-- Task --
Pull out every line below that holds the word "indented".

== Segment start ==

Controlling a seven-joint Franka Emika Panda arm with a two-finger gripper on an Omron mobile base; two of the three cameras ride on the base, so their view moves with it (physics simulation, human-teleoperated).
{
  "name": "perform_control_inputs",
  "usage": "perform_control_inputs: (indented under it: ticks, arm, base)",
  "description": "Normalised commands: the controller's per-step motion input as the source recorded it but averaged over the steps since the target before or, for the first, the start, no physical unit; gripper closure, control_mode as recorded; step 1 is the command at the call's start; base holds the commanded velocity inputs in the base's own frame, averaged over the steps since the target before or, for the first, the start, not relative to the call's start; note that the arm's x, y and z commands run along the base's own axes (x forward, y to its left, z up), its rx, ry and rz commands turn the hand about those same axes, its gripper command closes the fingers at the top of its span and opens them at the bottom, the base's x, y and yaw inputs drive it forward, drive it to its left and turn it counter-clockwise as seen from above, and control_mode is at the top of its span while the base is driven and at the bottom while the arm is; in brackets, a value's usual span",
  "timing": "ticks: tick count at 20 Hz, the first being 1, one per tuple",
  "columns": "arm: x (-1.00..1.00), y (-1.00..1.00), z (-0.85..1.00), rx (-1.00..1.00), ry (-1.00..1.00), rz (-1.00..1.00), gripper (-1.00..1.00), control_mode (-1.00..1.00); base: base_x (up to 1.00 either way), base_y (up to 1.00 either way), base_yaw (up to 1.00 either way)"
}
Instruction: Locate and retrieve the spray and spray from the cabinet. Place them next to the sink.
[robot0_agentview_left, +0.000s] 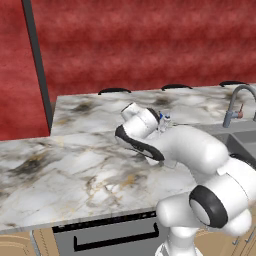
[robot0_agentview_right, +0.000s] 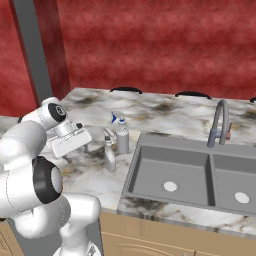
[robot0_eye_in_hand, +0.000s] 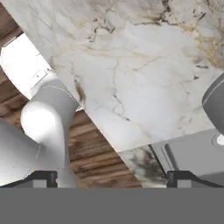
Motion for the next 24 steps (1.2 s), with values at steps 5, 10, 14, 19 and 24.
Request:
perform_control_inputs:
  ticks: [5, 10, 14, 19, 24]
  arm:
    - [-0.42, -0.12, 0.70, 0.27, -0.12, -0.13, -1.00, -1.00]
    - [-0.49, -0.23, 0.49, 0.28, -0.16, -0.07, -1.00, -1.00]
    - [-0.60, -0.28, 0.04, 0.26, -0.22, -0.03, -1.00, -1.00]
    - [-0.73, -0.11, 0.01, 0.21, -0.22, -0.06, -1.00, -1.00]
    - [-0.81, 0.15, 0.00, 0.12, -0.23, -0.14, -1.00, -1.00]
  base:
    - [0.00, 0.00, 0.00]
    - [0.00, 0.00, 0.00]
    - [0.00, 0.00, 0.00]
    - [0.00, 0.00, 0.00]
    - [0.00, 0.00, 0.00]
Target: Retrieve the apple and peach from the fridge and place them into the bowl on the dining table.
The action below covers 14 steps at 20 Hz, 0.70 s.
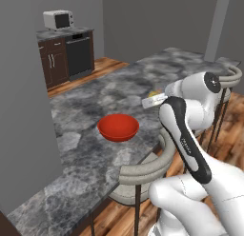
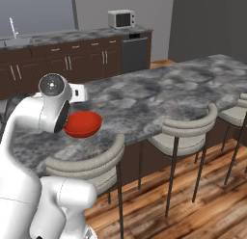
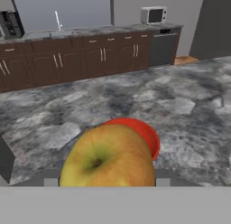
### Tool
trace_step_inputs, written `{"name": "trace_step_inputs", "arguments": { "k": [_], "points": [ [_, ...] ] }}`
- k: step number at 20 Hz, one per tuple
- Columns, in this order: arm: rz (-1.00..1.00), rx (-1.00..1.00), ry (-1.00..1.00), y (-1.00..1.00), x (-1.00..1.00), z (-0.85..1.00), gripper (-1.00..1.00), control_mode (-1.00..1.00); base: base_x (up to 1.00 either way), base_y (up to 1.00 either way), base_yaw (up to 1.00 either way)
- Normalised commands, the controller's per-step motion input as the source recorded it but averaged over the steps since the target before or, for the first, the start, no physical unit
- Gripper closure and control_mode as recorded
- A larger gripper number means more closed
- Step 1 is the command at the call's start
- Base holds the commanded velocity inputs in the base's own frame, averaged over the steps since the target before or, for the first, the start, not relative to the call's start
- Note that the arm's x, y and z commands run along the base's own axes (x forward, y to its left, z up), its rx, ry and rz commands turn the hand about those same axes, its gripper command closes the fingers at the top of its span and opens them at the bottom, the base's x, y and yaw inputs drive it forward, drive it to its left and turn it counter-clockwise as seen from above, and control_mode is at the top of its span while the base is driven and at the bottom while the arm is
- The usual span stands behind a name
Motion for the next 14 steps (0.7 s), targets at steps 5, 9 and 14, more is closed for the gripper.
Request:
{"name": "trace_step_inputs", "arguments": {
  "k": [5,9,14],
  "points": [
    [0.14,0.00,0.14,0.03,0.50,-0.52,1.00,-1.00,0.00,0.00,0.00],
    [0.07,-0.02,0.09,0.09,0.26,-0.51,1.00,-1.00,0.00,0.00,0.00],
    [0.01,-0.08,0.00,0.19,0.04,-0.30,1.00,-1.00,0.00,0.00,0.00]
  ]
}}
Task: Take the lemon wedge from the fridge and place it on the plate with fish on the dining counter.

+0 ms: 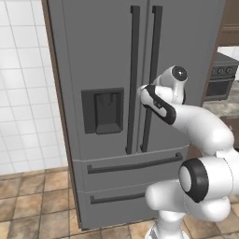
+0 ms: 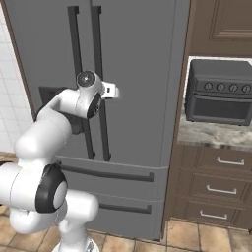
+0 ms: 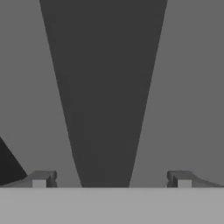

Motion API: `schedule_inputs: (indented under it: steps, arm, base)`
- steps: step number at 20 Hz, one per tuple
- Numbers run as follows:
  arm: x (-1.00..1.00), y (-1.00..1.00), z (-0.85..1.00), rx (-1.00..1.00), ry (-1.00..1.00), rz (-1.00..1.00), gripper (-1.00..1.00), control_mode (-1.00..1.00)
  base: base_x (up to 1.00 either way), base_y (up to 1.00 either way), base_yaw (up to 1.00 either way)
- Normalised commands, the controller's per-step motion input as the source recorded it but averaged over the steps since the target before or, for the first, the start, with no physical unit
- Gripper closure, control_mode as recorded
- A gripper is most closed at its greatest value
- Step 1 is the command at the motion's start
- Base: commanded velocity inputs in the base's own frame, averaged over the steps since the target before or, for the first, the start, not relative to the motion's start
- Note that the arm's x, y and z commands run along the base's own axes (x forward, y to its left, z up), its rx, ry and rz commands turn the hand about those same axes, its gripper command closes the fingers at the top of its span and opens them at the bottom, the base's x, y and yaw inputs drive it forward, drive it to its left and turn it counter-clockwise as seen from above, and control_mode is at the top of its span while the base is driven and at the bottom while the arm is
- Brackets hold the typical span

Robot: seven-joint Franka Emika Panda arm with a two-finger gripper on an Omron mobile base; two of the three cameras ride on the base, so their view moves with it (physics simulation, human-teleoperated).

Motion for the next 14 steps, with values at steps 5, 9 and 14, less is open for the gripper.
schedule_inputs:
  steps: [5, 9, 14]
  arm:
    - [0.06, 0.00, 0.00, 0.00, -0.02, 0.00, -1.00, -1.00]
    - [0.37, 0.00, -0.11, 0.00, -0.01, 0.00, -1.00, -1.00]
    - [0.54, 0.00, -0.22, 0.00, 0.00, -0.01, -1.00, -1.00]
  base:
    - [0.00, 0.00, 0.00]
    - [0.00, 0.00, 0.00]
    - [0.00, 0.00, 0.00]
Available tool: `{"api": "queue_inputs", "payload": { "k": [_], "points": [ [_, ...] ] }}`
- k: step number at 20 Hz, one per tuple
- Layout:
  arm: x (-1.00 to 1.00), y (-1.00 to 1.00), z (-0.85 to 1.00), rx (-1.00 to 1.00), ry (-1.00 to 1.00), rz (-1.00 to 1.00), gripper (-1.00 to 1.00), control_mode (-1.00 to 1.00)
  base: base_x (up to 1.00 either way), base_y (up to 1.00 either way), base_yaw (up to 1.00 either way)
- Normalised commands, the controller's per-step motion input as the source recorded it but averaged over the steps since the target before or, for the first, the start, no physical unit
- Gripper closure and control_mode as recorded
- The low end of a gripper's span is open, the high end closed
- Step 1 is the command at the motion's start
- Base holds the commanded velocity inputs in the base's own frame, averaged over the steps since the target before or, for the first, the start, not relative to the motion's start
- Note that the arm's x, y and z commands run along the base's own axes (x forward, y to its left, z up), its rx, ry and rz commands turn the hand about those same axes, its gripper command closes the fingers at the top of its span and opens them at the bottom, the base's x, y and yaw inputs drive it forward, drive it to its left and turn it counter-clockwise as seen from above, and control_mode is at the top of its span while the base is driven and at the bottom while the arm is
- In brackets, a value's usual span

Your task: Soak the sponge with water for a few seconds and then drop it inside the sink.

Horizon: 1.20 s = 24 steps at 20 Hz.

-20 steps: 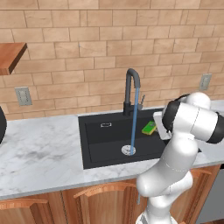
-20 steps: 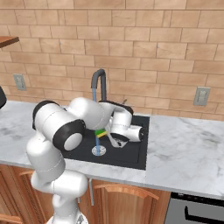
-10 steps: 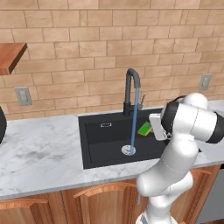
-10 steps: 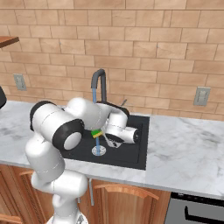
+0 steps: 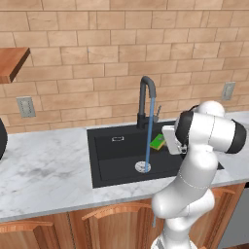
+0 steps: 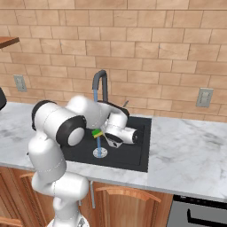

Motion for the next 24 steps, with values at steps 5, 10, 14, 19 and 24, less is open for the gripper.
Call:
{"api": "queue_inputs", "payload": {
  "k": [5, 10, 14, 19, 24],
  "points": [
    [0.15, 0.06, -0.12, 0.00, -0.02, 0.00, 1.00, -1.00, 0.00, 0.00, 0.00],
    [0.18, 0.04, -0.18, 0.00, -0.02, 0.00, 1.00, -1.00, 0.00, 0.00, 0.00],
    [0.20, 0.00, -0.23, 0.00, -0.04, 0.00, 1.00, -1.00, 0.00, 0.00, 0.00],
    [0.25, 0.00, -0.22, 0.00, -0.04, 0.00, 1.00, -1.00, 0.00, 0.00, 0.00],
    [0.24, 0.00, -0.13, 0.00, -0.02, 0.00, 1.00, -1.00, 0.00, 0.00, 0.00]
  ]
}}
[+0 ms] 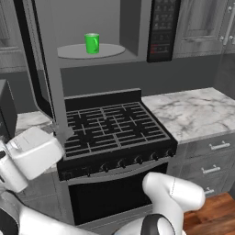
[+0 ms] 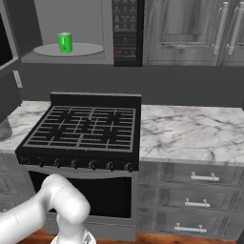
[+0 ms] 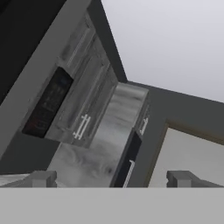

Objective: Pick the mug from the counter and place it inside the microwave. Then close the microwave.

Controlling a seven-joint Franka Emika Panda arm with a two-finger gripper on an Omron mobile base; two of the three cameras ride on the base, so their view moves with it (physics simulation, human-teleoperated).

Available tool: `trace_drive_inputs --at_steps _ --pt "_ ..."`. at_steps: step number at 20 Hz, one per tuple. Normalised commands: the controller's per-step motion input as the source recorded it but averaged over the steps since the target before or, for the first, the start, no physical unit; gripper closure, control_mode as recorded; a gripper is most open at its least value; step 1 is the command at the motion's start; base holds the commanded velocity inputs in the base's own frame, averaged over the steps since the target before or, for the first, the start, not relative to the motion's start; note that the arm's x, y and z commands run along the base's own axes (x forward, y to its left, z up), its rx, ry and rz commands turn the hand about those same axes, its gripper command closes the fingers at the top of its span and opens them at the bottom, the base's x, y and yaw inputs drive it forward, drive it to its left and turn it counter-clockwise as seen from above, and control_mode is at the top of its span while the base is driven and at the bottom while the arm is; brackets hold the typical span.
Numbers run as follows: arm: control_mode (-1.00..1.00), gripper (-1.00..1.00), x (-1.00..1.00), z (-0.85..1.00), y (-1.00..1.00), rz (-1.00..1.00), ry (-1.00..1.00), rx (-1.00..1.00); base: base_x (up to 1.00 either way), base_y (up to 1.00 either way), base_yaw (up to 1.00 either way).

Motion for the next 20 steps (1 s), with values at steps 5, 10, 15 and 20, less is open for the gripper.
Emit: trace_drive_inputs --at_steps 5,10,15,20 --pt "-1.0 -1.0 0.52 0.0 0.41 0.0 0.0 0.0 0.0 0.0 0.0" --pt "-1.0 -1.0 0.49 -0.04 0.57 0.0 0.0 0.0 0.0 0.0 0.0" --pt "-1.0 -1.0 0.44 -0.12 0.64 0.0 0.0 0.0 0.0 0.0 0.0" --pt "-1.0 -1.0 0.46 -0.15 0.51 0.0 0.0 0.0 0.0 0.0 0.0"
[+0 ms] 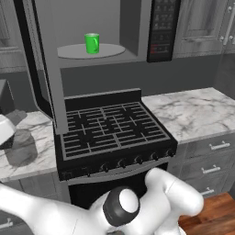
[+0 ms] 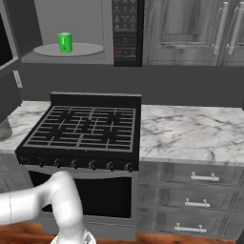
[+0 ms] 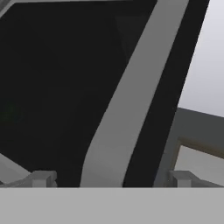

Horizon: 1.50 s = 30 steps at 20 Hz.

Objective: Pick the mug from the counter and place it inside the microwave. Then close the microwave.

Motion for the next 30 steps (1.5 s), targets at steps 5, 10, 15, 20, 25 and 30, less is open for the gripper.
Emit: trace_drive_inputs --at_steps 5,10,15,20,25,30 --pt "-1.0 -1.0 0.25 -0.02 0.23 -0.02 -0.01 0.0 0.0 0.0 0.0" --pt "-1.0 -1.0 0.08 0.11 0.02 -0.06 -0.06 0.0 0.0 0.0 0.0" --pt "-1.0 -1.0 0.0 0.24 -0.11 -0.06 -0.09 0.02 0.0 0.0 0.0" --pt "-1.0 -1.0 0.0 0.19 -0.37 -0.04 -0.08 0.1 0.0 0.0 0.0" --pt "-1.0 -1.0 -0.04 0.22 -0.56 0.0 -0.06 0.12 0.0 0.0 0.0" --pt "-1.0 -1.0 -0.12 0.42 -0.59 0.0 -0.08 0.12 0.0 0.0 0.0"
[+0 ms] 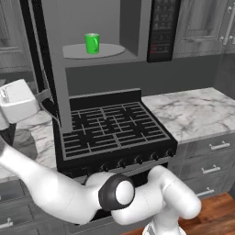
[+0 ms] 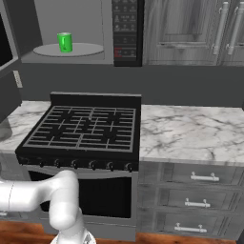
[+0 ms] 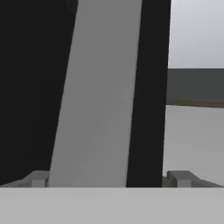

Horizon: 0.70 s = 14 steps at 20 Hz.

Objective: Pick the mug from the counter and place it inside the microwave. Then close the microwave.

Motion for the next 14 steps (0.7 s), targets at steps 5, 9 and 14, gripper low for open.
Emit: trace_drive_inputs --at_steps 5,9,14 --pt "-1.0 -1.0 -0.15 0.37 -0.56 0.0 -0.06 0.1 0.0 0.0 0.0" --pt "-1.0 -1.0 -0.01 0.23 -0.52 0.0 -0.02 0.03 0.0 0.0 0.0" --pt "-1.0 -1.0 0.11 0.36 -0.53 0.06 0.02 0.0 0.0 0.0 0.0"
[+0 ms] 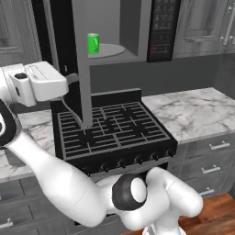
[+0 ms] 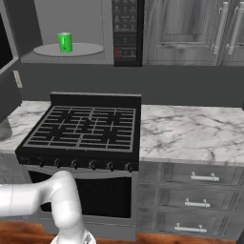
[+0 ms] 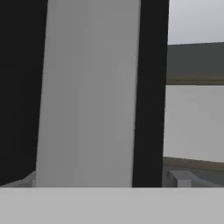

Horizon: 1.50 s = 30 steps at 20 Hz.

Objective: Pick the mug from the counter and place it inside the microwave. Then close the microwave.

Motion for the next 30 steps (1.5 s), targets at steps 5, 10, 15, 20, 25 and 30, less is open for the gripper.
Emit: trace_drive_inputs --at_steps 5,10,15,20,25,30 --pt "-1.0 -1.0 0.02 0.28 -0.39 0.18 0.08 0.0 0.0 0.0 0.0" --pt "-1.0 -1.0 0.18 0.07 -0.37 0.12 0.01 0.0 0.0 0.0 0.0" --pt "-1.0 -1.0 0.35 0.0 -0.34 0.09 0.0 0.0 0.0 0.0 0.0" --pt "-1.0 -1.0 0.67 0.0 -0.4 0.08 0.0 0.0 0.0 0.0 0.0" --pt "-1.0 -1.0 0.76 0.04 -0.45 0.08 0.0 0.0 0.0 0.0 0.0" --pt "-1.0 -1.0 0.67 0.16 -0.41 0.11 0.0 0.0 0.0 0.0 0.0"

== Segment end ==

-- Result for this exercise --
  "usage": "perform_control_inputs: (indented under it: ticks, arm, base)",
Motion API: `schedule_inputs: (indented under it: steps, arm, base)`

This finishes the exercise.